Pennsylvania’s state Senate Judiciary Committee kicked off two days of hearings related to gun violence in Harrisburg this week with public health issues taking the forefront on the first day.
Committee Chairwoman Lisa Baker, R-Dallas, said that the spate of gun violence helped prompt discussions about behavioral health.
“The rise in suicides among the young and veterans is both alarming and saddening,” she said.
The sessions come more than six weeks after five House Democrats called for a special session to reform the state’s gun laws in response to the mass shootings that took place in El Paso, Texas, and Dayton, Ohio, earlier this year.
Dr. Kenneth Certa, an associate professor of psychiatry at Sidney Kimmel Medical College at Thomas Jefferson University, said that while the impetus for hearings across the country like the one in Harrisburg was mass shooting events, the reality is those acts of violence pale in comparison to suicides.
“In psychiatry, we are very well aware that 70 percent of deaths from guns are suicides,” he said.
He said suicide rates have increased by 30 percent over the past decade. Last year, 47,000 Americans killed themselves, he said.
That’s why he’s pushing for gun control as a form of means reduction. He noted that after Switzerland dropped its requirement for every adult male to carry a gun for national defense, suicide rates dropped by a third.
“There is ample data that throughout history that if you reduce the means of easy death, suicide rates go down,” he said.
While the number of suicides may seem small, especially compared to the national population, mental health experts testified that almost everyone at least fleetingly considers suicide at some point, and that the focus should be on those suffering from mental illnesses that require treatment.
In Pennsylvania, that number is approximately 1.3 million.
Under questioning from state Sen. Art Haywood, D-Philadelphia, David Rogers, the past president of the Pennsylvania Psychological Association, said it would be prudent to encourage family physicians and others to conduct mental health screenings to identify people who may need treatment.
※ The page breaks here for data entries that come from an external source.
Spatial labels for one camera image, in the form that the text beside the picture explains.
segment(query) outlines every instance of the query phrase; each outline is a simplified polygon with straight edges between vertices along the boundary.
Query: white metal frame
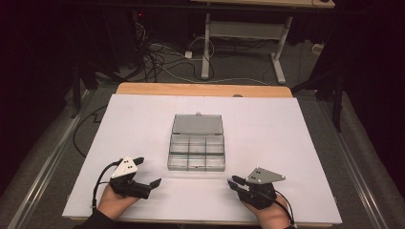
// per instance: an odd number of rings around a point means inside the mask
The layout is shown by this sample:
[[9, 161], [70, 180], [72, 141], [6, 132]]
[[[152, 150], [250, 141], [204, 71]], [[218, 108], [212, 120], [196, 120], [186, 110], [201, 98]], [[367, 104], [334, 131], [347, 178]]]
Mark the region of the white metal frame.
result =
[[202, 78], [209, 77], [209, 38], [210, 36], [230, 36], [241, 38], [258, 38], [278, 40], [277, 52], [271, 53], [271, 63], [277, 76], [279, 84], [286, 84], [283, 70], [280, 64], [280, 56], [291, 25], [292, 17], [286, 20], [285, 24], [259, 24], [259, 23], [241, 23], [211, 21], [211, 15], [208, 13], [205, 19], [205, 42], [202, 57]]

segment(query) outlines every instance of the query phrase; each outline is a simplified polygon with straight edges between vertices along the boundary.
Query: clear plastic box
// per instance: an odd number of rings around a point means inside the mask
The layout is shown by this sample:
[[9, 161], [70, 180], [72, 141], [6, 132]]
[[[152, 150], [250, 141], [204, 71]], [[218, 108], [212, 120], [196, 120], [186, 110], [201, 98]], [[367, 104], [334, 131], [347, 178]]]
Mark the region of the clear plastic box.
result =
[[175, 171], [224, 171], [222, 117], [215, 114], [176, 114], [167, 167]]

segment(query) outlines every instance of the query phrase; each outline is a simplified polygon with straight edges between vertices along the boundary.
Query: table leg
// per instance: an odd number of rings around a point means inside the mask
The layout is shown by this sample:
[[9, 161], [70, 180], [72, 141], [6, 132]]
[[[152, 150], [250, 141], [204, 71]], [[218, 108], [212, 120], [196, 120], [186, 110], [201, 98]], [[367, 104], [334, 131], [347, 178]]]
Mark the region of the table leg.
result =
[[271, 61], [273, 63], [274, 71], [277, 76], [277, 81], [279, 84], [286, 84], [286, 78], [284, 77], [283, 70], [280, 65], [280, 56], [283, 51], [284, 44], [286, 43], [289, 27], [291, 25], [292, 17], [289, 17], [284, 25], [282, 34], [279, 39], [279, 44], [277, 47], [277, 52], [271, 54]]
[[205, 18], [205, 40], [202, 57], [202, 79], [207, 79], [209, 76], [209, 26], [211, 23], [211, 15], [208, 13]]

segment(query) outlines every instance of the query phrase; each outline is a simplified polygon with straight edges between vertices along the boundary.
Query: wooden table edge
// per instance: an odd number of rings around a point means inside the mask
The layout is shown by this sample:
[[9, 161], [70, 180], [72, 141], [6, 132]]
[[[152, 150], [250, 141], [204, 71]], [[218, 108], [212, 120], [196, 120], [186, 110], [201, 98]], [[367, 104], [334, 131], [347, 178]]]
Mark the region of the wooden table edge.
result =
[[171, 83], [121, 83], [117, 88], [116, 94], [292, 97], [291, 90], [283, 86]]

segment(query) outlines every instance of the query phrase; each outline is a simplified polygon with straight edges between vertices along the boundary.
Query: gripper jaw
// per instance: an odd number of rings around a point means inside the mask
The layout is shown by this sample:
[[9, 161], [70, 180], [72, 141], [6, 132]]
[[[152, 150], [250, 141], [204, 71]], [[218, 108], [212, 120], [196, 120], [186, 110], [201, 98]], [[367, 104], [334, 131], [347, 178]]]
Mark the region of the gripper jaw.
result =
[[133, 180], [138, 171], [137, 165], [143, 163], [143, 157], [124, 158], [114, 170], [110, 178], [110, 185], [116, 194], [123, 197], [149, 198], [151, 191], [160, 186], [161, 178], [150, 184], [142, 184]]
[[283, 179], [286, 178], [258, 167], [247, 178], [232, 176], [228, 185], [238, 193], [241, 201], [260, 210], [271, 206], [277, 198], [271, 182]]
Mental health wasn’t the only focus of Tuesday’s hearing. Dr. Zoe Maher, an assistant professor of surgery at Temple University and the co-founder of the Coalition of Trauma Centers for Firearm Injury Prevention, said last year her Philadelphia hospital’s trauma center treated 481 people for gunshot wounds.
She said firearm injuries, like a toddler shot in the chest by his cousin, are preventable.
“As a healthcare community, we have tackled a number of public health crises alongside our legislators,” she said “From educating the public on the dangers of tobacco, to preventing injury from car accidents thru collaboration with automakers and legislators, to the still unresolved battle we are waging together against the opioid epidemic.
“So why can’t we tackle the public health crisis from firearm injury? The answer is that we can, and we must.”
Dr. Jack Rozel, medical director of the UPMC Western Psychiatric Hospital, said America’s rate of mental illness and the treatment of mental illness doesn’t differ significantly from those of other developed nations. The same also applies to the rate of playing violent video games, which is sometimes considered a reason for mass violent outburst.
“There are other factors that drive the violence,” he said. “The 25-fold increased risk of firearm homicide that we see in our country is not driven by a 25-fold increase in psychiatric illness in our country by any stretch of the imagination.”